= Raymond's =

Raymond's was an American department store company of the 19th and 20th centuries, extant from the 1870s to 1972 and located in Eastern Massachusetts. The main store was at Washington Street and Franklin Street in downtown Boston.

==History==
Shortly after the Great Boston Fire of 1872, which destroyed much of the downtown shopping district, George J. Raymond (1852–1915) pitched a tent downtown and sold an assortment of hats he bought at a fire sale. His store then later became a permanent fixture on Washington Street.

Raymond's was more downscale and freewheeling than nearby competitors such as Filene's and Jordan Marsh. A typical sale (supported by advertising and covered by the local newspapers) would find the contents of an entire distressed or overstocked out-of-town clothing store bought up and dumped in random piles on tables and counters. But Raymond's did carry many good-quality items, often at good prices.

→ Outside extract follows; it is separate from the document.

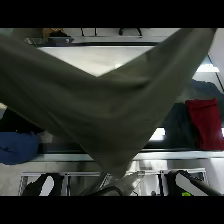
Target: Fold the shirts.
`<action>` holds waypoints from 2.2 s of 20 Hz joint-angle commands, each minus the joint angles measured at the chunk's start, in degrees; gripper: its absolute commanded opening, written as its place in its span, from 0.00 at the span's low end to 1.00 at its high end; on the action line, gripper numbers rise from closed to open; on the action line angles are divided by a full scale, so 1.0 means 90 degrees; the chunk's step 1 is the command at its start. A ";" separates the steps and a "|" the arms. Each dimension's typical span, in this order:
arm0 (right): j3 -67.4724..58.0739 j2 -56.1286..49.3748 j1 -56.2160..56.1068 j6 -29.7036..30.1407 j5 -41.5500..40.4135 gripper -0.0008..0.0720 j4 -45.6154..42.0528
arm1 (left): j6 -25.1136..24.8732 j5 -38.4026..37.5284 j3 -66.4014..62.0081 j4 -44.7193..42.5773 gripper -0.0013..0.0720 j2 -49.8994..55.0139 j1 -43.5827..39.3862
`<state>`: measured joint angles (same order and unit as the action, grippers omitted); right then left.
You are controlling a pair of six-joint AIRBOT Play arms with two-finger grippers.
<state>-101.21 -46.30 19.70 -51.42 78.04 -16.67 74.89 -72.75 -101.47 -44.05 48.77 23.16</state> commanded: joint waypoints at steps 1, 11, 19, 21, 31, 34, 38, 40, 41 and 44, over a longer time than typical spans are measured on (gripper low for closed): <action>0.1936 -0.0359 -0.0352 0.0041 0.0571 0.03 0.0369 | -0.0330 -0.0797 0.1875 0.0223 0.04 0.0498 -0.0576; 0.5731 -0.1690 -0.1003 0.0906 -0.3019 0.26 -0.0461 | -0.0957 0.2356 0.4461 -0.0449 0.04 0.2907 -0.2302; 0.5982 -0.0311 -0.0726 -0.0996 -0.1530 0.63 -0.1882 | -0.0867 0.1387 0.3468 -0.0447 0.04 0.3619 -0.1974; 0.6278 0.0177 -0.0855 -0.2076 -0.1559 0.63 -0.3152 | -0.0867 0.1365 0.3468 -0.0444 0.04 0.3716 -0.1974; 0.8808 0.0787 -0.3670 -0.2790 -0.4206 0.65 -0.1831 | -0.0869 0.1200 0.3468 -0.0442 0.04 0.3755 -0.1974; 0.8774 -0.0124 -0.4816 -0.2783 -0.5311 0.65 -0.1345 | -0.0869 0.1144 0.3468 -0.0444 0.04 0.3755 -0.1974; 0.8225 -0.1180 -0.5819 -0.2727 -0.5870 0.65 -0.1093 | -0.0874 0.1132 0.3468 -0.0444 0.04 0.3755 -0.1974; 0.7728 -0.1513 -0.6020 -0.2463 -0.5943 0.64 -0.1093 | -0.0874 0.1127 0.3468 -0.0442 0.04 0.3755 -0.1974; 0.7482 -0.1639 -0.6054 -0.2358 -0.5960 0.62 -0.1093 | -0.0874 0.1124 0.3468 -0.0442 0.04 0.3752 -0.1974; 0.6844 -0.1746 -0.6062 -0.1955 -0.5843 0.15 -0.1093 | -0.0874 0.1095 0.3466 -0.0440 0.04 0.3645 -0.1972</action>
<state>-34.57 -60.25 -33.58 -72.31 26.02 -27.64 66.98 -62.65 -70.22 -48.05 82.30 5.34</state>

Raymond's mascot was rustic bearded swamp Yankee Unkle Eph, who mangled English spelling; the store's slogan was "Where U Bot The Hat". Typical advertising copy was "Moar! Jess Arrived!... Nother big shipment ov the overstock frum a Midwestern Dept. stoar..." An annual sales stunt in the early 20th century was "originashun day" (the anniversary of the founding of the store), featuring the arrival of Uncle Eph from South Station in a hay wagon drawn by oxen, along with his hillbilly band and various rural vaudeville characters.
 Unkle Eph (pronounced "Eef" and short for Ephraim) was based on a real person, Congregational minister Harvey B. Eastman of Slatersville, Rhode Island.

There were, at times, also satellite Raymond's stores in Arlington, Dedham, Lynn, Malden, Quincy, Methuen, and Waltham. The first branch, in Quincy, opened around 1952. The second branch was created in 1954 by taking over the P. B. Magrane department store of Lynn. The Lynn store moved from the P. B. Magrane building to a new anchor store in a shopping plaza on State Street, then to a store on the Lynnway.

===Decline and closure===
Beginning in the 1950s, the Boston Redevelopment Authority embarked on an aggressive program of urban renewal. In 1966, the city forced Raymond's out of its aging and somewhat ramshackle complex of attached buildings at Washington and Franklin Streets, which forced a move down Washington Street toward a less desirable location, the old R. H. White building near the so-called Combat Zone. The move was intended to be temporary, and Raymond's was to return to a new, modern building at its old site. But sales fell badly at the new site, and Raymond's lacked the capital to complete the project. Woolworth's stepped in and completed and occupied the building, and had the back office operations of National Shawmut Bank take space on upper floors. Raymond's held on in its new location until 1972, when it went out of business.